- [MATERIAL SUPPLIED]:
##############################

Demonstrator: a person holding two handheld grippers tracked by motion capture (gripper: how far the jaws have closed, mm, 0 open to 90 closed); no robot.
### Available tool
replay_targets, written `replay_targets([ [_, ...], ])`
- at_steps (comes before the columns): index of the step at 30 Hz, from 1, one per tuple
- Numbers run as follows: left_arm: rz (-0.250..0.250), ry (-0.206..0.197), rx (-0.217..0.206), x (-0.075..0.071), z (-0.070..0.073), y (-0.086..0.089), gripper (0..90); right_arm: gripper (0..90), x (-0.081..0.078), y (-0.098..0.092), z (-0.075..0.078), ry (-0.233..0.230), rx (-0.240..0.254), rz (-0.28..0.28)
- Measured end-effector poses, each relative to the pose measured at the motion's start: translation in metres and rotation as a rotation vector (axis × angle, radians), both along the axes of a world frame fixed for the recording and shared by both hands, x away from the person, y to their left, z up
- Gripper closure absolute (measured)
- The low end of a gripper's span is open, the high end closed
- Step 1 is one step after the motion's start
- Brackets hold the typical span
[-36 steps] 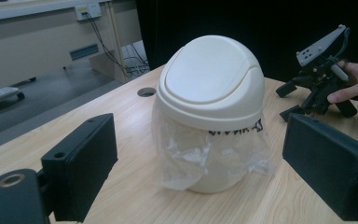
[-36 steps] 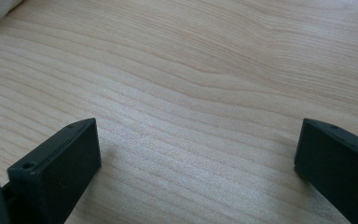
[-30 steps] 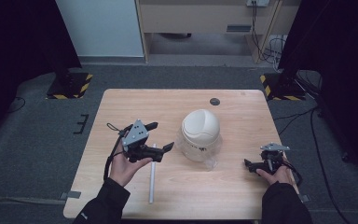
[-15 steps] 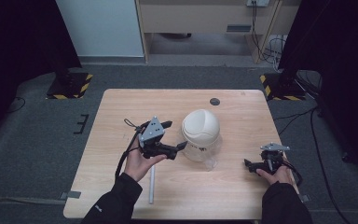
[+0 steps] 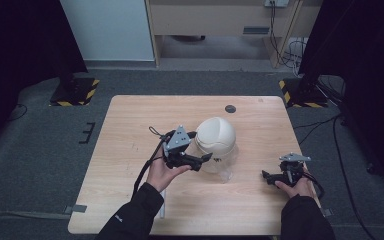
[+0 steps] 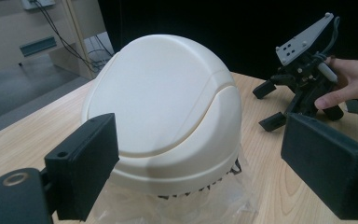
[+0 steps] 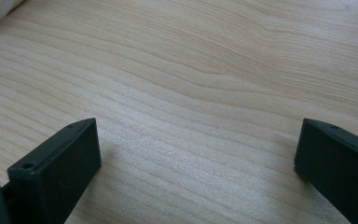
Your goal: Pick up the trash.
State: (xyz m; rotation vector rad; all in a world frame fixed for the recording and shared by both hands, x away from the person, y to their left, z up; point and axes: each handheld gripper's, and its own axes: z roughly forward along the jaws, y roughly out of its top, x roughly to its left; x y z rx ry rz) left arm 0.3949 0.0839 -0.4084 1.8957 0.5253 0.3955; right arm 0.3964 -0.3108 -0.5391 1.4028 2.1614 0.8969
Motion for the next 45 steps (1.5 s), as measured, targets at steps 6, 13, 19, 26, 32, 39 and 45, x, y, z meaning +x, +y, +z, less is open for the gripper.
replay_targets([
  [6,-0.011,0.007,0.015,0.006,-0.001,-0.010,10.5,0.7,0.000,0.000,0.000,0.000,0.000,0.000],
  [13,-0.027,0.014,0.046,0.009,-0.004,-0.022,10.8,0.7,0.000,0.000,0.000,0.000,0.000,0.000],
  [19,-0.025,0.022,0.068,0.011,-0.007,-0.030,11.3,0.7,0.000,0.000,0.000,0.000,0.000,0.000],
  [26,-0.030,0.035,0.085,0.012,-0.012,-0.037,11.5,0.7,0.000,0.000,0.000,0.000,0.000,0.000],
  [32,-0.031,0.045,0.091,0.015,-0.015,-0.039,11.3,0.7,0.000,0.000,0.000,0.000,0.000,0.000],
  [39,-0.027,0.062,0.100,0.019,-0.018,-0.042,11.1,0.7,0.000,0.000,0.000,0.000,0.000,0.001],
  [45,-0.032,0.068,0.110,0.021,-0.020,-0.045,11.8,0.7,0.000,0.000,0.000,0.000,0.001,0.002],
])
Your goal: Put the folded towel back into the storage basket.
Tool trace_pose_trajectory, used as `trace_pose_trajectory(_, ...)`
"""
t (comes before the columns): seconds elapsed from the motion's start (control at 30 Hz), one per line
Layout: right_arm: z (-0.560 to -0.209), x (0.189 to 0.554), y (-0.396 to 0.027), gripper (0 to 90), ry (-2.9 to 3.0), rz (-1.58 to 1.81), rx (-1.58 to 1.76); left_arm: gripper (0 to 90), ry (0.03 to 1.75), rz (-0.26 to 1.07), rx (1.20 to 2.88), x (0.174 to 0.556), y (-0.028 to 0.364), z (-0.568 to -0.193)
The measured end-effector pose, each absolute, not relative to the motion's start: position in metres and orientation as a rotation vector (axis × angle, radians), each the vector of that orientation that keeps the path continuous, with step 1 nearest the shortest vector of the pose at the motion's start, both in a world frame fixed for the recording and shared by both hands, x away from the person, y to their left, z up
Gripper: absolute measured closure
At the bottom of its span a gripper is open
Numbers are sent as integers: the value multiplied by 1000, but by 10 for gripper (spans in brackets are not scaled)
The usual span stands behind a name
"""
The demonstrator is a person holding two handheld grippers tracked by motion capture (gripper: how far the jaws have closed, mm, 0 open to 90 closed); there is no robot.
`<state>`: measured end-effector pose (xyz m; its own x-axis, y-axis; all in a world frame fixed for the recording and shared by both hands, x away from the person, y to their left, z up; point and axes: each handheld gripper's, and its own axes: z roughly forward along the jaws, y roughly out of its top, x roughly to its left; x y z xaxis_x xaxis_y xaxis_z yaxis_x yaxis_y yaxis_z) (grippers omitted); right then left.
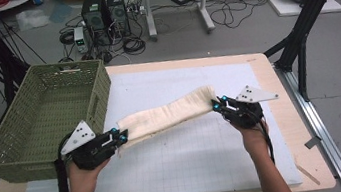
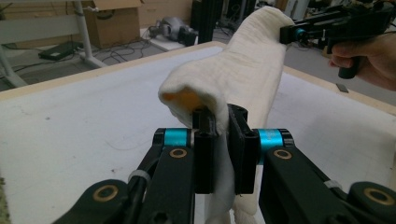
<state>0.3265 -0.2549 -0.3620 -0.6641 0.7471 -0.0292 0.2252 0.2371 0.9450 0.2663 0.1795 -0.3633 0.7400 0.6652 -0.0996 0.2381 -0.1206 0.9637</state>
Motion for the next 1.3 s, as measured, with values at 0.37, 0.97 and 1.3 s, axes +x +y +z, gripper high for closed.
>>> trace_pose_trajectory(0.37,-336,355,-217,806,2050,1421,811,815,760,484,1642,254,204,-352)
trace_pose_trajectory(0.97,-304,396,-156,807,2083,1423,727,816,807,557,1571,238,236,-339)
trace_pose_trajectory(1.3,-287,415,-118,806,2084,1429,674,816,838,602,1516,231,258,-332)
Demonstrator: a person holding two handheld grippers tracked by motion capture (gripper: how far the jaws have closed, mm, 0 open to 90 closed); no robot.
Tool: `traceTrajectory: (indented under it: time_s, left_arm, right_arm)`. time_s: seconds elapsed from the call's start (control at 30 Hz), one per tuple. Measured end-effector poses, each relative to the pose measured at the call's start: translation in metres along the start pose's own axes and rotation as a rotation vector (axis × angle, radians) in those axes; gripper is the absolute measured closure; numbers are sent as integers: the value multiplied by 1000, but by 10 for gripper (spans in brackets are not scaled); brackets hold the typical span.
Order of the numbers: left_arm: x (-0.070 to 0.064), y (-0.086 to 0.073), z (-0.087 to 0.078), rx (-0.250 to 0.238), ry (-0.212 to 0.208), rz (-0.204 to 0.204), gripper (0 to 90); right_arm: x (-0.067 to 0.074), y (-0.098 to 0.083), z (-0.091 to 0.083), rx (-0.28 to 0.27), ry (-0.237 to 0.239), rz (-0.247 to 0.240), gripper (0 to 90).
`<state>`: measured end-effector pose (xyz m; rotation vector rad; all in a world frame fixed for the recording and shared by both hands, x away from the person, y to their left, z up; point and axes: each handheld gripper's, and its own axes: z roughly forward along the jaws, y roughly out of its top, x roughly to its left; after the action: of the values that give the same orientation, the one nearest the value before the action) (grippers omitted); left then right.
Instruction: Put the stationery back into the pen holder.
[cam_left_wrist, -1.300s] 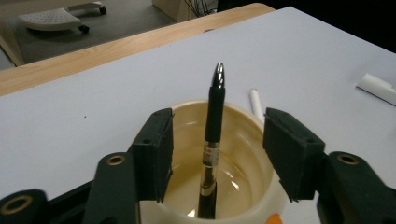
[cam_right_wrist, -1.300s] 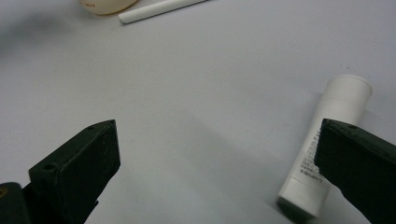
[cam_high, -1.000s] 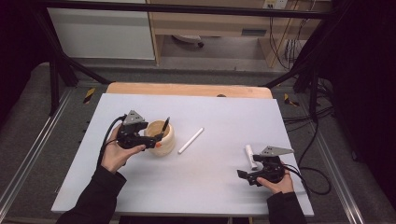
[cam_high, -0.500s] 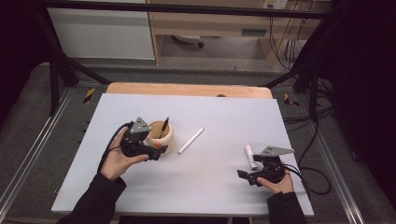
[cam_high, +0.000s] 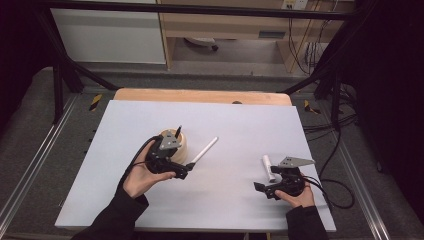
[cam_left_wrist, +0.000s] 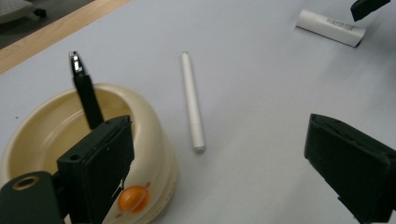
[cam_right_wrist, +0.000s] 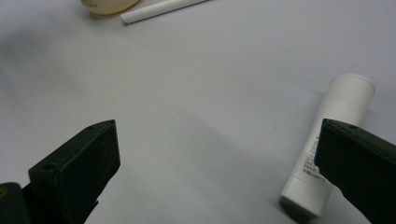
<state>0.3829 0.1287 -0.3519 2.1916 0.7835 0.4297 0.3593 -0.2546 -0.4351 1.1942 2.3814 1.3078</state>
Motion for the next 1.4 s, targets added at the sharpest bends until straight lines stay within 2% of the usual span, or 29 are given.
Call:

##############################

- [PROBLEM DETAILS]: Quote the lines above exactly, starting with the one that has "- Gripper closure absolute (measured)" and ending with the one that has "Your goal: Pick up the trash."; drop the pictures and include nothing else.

- [TASK ANSWER]:
- Gripper closure absolute (measured)
- The low end of a gripper's span is open, the high end closed
- Step 1 is one step after the motion's start
- Brackets hold the typical span
[-36 steps] 
[-36 steps] 
[-30 steps] 
[-15 steps] 
[+0 steps] 
[+0 steps] 
[+0 steps] 
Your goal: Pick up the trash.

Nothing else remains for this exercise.